History of the name 
It was named after Field Marshal Sir George White, a British Army officer known for his campaigns in South Asia.

Plan 
It was garrisoned and a post and telegraph office was established there on 13 January, 1889, to be linked with their rearward, Kalemyo of Sagaing Division, and other parts of the country down to Rangoon.

During World War II 
During the second World War, it was reduced to ashes by air-raids and shelling with heavy guns from the Allied Forces at mount Kennedy, yet it was not restored after the end of the war, since it had to be swerved off by the new Kale-Tiddim motor car road from the old one intersecting it. It has been deserted ever since the British
colonial government had left.

There had been a heliograph station, too, on a horn of the Letha range near it to the west of the stockade at a distance of about four furlongs. It belonged to the Chin Hills Bn (BFF) of Falam to be communicated with other outstation such as, Kalemyo, No. 3 Stockade (Natang), Dimlo-Tiddim, Lungpi-Falam and Haka. Later on, it
was occupied by a detachment of the Allied Force until just before the Japanese army stormed the fort of White and it was razed to the ground in the war.

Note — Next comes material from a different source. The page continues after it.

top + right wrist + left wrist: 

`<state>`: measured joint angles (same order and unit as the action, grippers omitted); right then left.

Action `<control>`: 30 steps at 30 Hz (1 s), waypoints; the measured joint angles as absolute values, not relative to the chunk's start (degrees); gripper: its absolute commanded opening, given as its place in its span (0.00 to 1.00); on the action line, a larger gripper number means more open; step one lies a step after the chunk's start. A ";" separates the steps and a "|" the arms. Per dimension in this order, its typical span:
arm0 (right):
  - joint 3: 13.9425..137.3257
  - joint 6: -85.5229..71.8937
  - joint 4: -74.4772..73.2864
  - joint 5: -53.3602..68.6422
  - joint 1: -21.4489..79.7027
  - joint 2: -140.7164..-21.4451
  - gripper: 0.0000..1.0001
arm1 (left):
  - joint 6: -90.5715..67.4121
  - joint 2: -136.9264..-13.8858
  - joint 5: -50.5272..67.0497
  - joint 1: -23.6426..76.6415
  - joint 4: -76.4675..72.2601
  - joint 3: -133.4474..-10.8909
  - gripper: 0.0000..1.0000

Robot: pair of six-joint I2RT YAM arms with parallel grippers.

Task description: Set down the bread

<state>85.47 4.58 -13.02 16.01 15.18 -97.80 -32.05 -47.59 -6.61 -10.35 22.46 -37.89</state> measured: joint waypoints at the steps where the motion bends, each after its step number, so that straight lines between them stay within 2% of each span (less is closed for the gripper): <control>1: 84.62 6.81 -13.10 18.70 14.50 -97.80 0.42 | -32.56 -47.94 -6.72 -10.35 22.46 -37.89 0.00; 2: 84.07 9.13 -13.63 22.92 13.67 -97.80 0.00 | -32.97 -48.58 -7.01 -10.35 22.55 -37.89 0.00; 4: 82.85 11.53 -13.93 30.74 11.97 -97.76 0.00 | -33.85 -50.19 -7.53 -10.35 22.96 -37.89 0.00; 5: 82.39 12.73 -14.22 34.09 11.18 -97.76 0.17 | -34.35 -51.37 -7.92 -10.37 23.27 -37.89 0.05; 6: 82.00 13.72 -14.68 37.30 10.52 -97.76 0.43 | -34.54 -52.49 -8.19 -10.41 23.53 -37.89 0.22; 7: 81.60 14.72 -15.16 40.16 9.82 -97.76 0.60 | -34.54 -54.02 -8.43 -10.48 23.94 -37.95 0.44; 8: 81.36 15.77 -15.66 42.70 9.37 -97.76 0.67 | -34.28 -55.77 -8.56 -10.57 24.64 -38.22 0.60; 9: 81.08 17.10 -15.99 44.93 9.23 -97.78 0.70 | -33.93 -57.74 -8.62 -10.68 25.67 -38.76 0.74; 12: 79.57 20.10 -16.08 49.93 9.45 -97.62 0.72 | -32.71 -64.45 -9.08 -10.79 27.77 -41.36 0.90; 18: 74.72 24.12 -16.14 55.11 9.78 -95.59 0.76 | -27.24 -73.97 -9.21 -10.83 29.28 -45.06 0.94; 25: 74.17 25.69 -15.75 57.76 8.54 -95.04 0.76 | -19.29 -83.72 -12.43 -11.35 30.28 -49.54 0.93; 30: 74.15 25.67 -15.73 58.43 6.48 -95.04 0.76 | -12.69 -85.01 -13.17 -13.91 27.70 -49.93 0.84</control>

The Fort White post and telegraph office was the transit office of the whole Chin Hills connected with Kale, Tiddim, Haka and Falam offices.

It has a temperate climate but the temperature usually drops below freezing point in the months from November to February every year.

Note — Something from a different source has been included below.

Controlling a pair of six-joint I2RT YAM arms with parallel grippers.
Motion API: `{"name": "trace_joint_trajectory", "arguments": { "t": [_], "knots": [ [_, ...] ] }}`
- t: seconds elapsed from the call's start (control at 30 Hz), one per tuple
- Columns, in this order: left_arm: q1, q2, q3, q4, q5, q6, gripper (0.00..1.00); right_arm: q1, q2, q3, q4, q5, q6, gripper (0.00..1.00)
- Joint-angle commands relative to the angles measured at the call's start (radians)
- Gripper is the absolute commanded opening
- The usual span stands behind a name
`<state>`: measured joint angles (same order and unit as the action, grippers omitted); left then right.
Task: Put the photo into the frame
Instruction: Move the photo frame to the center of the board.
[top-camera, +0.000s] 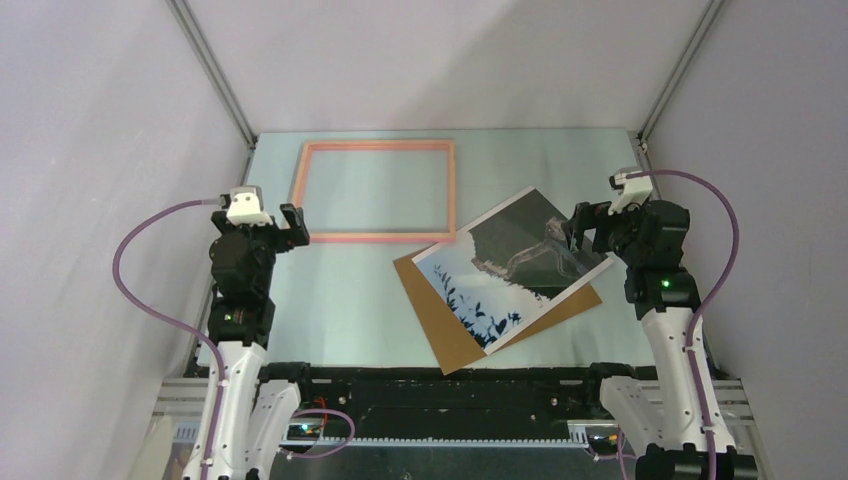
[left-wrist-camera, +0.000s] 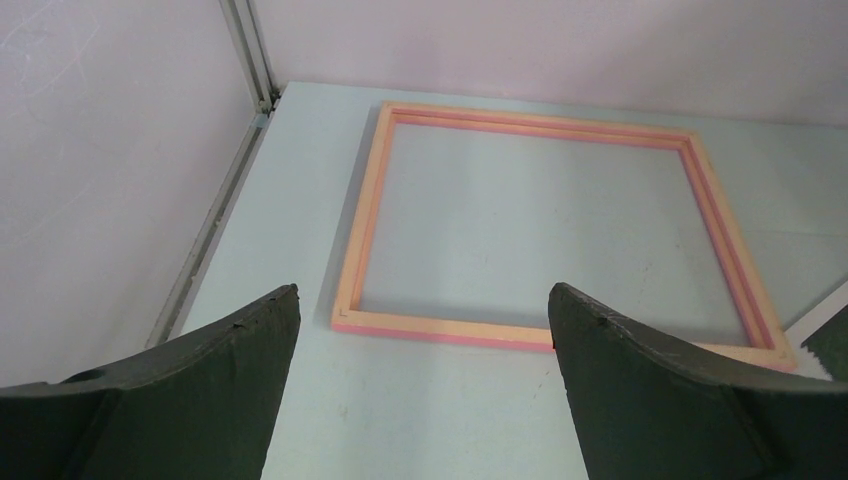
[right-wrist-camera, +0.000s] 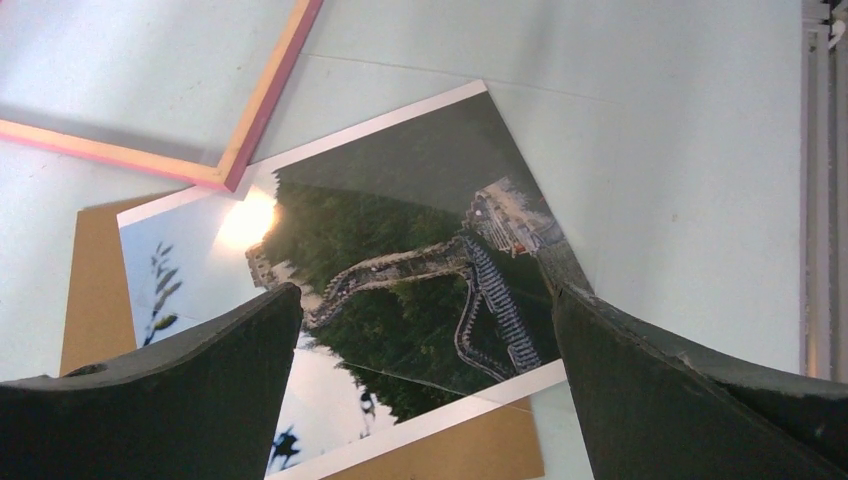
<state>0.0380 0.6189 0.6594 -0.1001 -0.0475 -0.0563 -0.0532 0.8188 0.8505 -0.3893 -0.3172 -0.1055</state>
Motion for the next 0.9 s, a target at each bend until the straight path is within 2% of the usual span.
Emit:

Its natural vegetation is evergreen and the land is good for grazing mithuns and sheep that Major M.C. Moore, Commanding Officer of the Chin Hills Bn. Reared sheep, kept jersey bulls and stallions for mating with the indigenous females.

Notwithstanding its fame, there does not appear to be a photograph of Fort White still in existence.

People 
This fort is an important historic spot in the Chin Hills. So it was painted by artist Daniel Son za Howe from his memory as exactly as he saw it in his boyhood when he frequented there for sightseeing and authenticated by

Ex. Hav. Ngaw Khup, 90, of Khuasak
U E. Pau Za Kam, 85, retired State Education Officer, Khuasak and
U Hau za Kimlai, 83, retired State Forest Officer, Buanman
who in their living memory, had lived there for many years and they are still vividly familiar with all the scenic spots there and in the neighbourhood.

The Zomi called 
A graveyard which the Zomi called, "The White Cemetery" where the British pioneer soldiers killed in action against the Chins (Zomi) in their occupation of the Siyin valley were buried is situated in the north about a mile away from it. The British ranking officers interred there include Major Gordon Cunning and Major Stevens.